__Directions__.
Transcribe exactly the line that contains "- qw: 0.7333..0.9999" and every line below it in the listing, through the last, and no other lines.

__Supplied material__.

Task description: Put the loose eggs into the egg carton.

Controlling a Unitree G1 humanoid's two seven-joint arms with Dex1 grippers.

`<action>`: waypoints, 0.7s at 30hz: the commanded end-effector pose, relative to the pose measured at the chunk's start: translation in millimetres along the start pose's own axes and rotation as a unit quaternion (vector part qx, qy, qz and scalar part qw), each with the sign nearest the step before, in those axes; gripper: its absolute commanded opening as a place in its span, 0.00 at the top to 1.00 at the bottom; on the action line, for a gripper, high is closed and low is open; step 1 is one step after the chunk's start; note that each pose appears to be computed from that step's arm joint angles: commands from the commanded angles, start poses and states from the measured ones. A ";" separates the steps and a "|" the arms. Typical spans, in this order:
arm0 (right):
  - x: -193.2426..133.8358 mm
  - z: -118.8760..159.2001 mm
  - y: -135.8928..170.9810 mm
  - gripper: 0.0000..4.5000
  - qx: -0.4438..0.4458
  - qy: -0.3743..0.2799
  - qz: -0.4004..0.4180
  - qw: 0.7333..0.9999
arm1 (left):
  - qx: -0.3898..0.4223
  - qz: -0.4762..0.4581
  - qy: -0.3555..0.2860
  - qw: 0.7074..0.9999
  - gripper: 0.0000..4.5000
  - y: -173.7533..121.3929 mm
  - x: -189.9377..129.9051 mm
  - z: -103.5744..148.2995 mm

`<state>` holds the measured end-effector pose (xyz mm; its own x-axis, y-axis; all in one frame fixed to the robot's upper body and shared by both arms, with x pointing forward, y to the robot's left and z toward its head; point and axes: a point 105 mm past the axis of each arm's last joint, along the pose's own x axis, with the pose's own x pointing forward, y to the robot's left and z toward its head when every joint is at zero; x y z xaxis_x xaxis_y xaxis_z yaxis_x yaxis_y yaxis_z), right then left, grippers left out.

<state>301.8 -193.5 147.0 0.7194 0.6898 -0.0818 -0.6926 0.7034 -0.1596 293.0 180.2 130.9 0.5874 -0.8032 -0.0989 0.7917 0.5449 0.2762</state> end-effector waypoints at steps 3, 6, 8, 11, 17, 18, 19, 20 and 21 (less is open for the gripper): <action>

__Solution__.
  - qw: 0.7333..0.9999
arm1 (left):
  - qx: -0.3898..0.4223
  - qz: -0.4762..0.4581
  - qy: -0.3555..0.2860
  - qw: 0.7074..0.9999
  - gripper: 0.0000..4.5000
  - y: -173.7533..121.3929 mm
  - x: -189.9377..129.9051 mm
  - z: -103.5744..148.2995 mm

`<state>` holds the measured end-effector pose (xyz mm; its own x-axis, y-axis; all in one frame fixed to the robot's upper body and shared by both arms, with x pointing forward, y to the robot's left and z toward its head; point and axes: a point 105 mm past the axis of each arm's last joint, along the pose's own x axis, with the pose's own x pointing forward, y to the robot's left and z toward its head when every joint is at zero; x y z xaxis_x xaxis_y xaxis_z yaxis_x yaxis_y yaxis_z), right then left, grippers left out.

<state>301.8 -193.5 147.0 0.7194 0.6898 -0.0818 -0.6926 0.7034 -0.1596 293.0 180.2 130.9 0.5874 -0.8032 -0.0989 0.7917 0.5449 0.2762</state> end-effector waypoints at steps 3, 6, 8, 11, 17, 18, 19, 20 and 21 (less is open for the gripper): <action>

The response to this exercise is finished.